• Work instruction
Copy out exactly the lines spanning the line with "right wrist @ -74" to the line with "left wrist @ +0", inclusive, from the data underneath, with no pictures.

Information shown: Begin

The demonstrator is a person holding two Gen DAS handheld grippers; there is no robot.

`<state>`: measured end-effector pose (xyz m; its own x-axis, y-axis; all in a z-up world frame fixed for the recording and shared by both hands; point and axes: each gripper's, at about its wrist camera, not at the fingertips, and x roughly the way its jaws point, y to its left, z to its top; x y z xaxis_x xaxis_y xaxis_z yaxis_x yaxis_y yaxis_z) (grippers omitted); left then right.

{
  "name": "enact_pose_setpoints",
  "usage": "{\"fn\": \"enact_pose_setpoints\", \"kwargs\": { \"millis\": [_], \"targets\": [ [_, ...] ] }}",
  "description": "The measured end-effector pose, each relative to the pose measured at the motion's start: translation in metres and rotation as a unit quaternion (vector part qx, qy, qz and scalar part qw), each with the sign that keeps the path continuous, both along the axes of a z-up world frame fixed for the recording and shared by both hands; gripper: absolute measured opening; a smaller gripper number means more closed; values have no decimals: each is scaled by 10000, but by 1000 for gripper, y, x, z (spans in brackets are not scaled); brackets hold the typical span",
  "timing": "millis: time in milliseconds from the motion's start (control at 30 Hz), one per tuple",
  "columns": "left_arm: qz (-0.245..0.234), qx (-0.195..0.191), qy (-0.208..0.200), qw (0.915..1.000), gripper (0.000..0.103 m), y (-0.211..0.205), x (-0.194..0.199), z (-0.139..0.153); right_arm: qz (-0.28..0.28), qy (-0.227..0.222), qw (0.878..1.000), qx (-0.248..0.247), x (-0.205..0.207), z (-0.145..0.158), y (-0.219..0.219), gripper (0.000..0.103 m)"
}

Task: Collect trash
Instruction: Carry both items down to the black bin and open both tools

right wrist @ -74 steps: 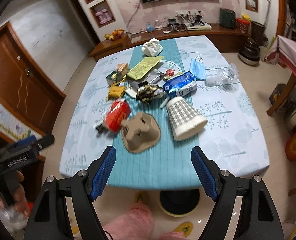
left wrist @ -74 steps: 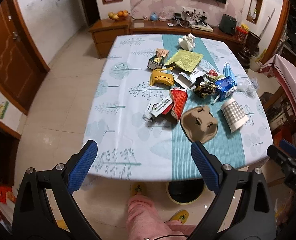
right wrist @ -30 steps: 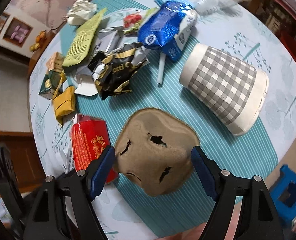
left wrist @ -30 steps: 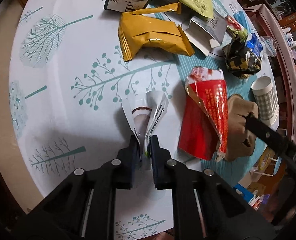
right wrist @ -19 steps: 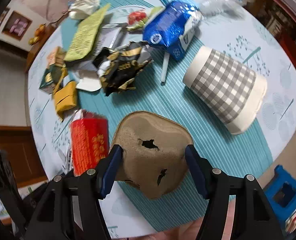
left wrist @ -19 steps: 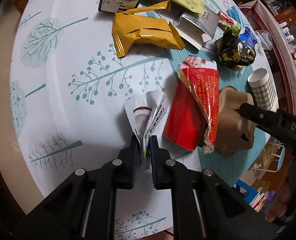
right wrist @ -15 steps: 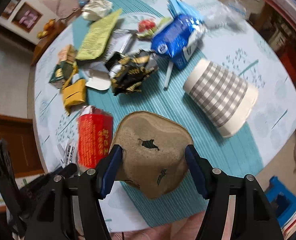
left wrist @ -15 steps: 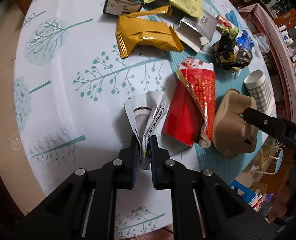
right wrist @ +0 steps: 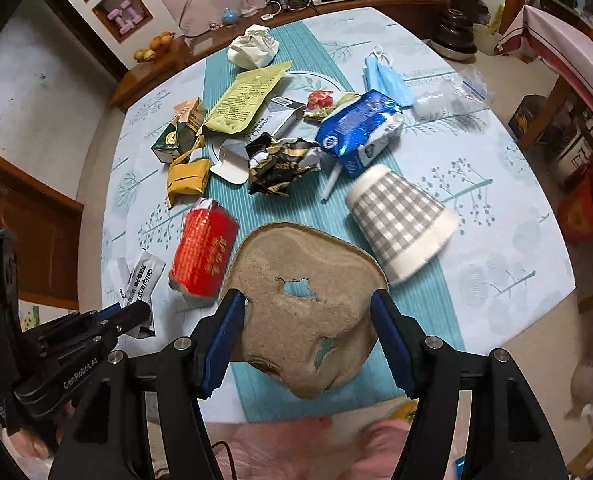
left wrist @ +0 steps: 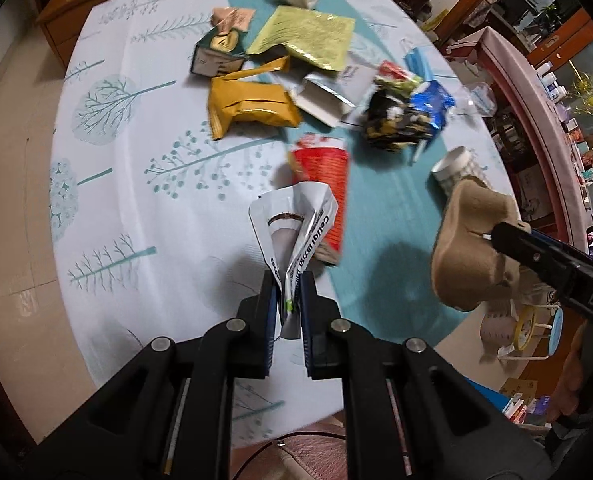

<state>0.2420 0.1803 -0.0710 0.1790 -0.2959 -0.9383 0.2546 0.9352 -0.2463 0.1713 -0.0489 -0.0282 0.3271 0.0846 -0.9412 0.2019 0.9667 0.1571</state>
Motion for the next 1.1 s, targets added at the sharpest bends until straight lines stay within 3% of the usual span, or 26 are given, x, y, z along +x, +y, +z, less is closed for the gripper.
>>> {"fn": "enact_pose_setpoints", "kwargs": {
  "millis": [233,467,633,833,933,1100],
  "targets": [
    [-55,268,-468,9985,8,-47,-50,22,615,-349,9971,278,-38,3,-37,65],
    [1010,169,-566,9931,8,-96,-123,27,2048,-888,9748,-68,-102,20,-84,65],
    [1429,160,-412,9888,8,-146,-185,11,2630,-990,9597,-91,-155,19,-111,65],
    [1551,434,-293,9865,8,-190,-243,-1,2662,-775,9607,118,-201,-7,-128,65],
    [1482,598,-278,9868,8,-202,-265,-6,2520,-467,9664,182,-214,-36,-135,65],
    [1469,560,-74,9875,8,-203,-279,-34,2205,-84,9751,218,-229,-94,-146,65]
  ]
}}
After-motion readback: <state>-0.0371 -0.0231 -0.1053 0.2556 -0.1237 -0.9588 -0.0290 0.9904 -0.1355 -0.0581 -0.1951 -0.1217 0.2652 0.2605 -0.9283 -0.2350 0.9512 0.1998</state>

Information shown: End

• Reply
right wrist @ -74 steps: 
left wrist @ -74 steps: 
right wrist @ -30 steps: 
left wrist @ -30 steps: 
right wrist @ -19 steps: 
left wrist @ -19 steps: 
right wrist @ -15 steps: 
left wrist @ -15 steps: 
right wrist @ +0 steps: 
left wrist @ +0 steps: 

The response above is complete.